I love Cursor, but this update has me scratching my head.
I feel like the combination of 0.46.x + Sonnet 3.7 yields a very weird agentic behavior that could be only described as overzealous execution.
Every revision I ask usually results in the agent trying to create code that is way beyond the scope of what I asked.
Also, it seems like the agent now aggressively uses tool calling, but in a way that degrades the entire exploration of the problem space and the execution.
Like, more often than not, I see the agent executing into super long horizons, almost like going rogue. It feels like it wants to go and build everything on its own by trial and error and never stop (perhaps I should turn off YOLO).
I have found that I now have to stop the response because the agent starts writing code or making modifications that break core functionality. It’s like it takes every request as a challenge to refactor the entire thing.
At this point, I don’t know how to adapt my workflow. I have tried reducing this behavior with rules with no success. I have also tried other models, but 3.7 looks promising, and I’m now cognitively biased to believe it is better than 3.5, although it might not be.
I’m starting to prefer o3-mini + agent, even though that combo feels so half-baked, but at least it is not as weird and destructive as the Sonnet 3.7 + agent combo.
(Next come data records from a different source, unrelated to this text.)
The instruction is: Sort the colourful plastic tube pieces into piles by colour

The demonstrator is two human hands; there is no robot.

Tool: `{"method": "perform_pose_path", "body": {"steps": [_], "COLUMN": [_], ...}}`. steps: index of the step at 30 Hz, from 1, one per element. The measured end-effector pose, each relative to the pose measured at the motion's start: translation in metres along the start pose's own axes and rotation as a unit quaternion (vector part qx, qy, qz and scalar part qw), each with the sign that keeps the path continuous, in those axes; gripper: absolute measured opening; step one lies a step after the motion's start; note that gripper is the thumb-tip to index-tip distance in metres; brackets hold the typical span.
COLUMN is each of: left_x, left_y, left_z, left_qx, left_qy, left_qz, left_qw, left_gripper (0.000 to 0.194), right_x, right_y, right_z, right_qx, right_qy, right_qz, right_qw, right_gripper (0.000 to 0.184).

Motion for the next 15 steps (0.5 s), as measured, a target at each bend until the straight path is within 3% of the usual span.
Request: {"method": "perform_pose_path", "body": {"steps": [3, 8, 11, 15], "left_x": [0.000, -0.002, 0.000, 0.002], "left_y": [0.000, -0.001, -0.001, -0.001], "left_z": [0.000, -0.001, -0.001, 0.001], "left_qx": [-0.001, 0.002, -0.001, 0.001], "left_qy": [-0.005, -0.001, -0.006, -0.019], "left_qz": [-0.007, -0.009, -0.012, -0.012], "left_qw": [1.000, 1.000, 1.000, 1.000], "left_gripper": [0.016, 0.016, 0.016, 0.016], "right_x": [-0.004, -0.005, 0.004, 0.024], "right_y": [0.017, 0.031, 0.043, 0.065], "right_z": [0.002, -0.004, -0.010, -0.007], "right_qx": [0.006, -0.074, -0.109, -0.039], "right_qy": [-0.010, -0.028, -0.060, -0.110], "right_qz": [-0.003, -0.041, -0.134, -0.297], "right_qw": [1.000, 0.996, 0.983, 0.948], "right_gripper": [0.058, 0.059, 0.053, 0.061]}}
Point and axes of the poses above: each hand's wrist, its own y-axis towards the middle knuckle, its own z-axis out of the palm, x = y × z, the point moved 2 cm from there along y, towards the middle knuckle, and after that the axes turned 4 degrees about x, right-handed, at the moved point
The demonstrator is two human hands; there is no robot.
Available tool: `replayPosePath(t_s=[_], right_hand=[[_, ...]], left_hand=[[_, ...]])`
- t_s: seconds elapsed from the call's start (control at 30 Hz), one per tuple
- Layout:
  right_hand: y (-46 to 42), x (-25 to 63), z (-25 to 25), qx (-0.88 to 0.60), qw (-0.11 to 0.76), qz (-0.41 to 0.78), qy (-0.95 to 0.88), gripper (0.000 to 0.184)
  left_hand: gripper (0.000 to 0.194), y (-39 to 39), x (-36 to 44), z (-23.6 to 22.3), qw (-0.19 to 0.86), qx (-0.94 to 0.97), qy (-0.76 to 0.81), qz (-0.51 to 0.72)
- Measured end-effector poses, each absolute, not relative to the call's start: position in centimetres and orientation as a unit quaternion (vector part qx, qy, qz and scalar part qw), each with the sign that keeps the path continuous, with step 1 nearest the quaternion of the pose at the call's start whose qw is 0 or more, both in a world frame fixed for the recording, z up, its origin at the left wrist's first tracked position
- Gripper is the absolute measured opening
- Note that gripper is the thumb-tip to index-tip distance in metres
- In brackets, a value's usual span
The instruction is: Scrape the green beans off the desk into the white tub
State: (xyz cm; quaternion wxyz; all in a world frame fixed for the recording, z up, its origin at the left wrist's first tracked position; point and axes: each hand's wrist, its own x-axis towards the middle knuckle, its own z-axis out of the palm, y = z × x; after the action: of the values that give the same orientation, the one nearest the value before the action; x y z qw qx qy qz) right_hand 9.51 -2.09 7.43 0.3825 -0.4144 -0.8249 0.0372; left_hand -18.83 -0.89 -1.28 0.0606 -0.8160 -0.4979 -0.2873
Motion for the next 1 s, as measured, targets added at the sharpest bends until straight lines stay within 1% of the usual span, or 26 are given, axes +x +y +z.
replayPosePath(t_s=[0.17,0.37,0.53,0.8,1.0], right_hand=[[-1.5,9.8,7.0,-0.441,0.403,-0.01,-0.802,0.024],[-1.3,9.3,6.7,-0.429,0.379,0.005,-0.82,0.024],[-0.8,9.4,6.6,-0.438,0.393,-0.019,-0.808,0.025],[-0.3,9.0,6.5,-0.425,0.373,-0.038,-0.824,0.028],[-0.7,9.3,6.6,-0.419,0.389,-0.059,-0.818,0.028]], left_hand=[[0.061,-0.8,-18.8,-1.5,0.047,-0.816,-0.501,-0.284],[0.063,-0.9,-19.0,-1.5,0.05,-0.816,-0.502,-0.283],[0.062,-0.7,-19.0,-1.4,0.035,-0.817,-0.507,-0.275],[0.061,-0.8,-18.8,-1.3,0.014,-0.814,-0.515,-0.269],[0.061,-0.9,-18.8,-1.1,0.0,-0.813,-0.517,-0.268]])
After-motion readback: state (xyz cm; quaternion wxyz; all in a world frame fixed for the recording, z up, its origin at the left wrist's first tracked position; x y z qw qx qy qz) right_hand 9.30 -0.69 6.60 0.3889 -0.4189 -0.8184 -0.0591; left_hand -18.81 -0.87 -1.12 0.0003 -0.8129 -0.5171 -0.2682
I’ve noticed this as well with 3.7. It will go and do things I didn’t ask it to do. It will also ignore rules a lot unless I remind it. It forgets context and goes on its own tangents unrelated to my original request. Very annoying!
You have described my experience with Agent + Claude 3.7 almost word by word. I have put it in the rules not to try to call deployment commands in terminal and not to change styles and css when I haven’t asked it to. That does not seem to work. Noticed unwanted code modification only after couple commits and lost 40 minutes fixing. Was much more content with my previous slow and steady workflow with Composer. It also seems that the Agent mode creates times more traffic and both Claude and Gpt have become painfluly slow, less smart and responsive no mention being in the slow mode most of the time…
It’s hard to tell, but I’m also running into the issue with it being FAR too overzealous. Cursor 0.45.X with 3.5 Sonnet felt excellent in that I could give it clear directives of what I wanted it to do and it would do it. With Cursor 0.46.X and 3.7 Sonnet, no matter how clear I make my instructions it acts like it knows better than I do about what I want and generates a bunch of extra, unnecessary code. The amount of tool calls to read irrelevant files is also quite irritating especially when I “@” the relevant files in my prompts
It’s most definitely 1000% Cursor and anybody claiming otherwise is full of ■■■■. W1ndsurf is a night and day difference, zero issues with Sonnet. Claude.ai, zero issues. Claude Code: zero issues.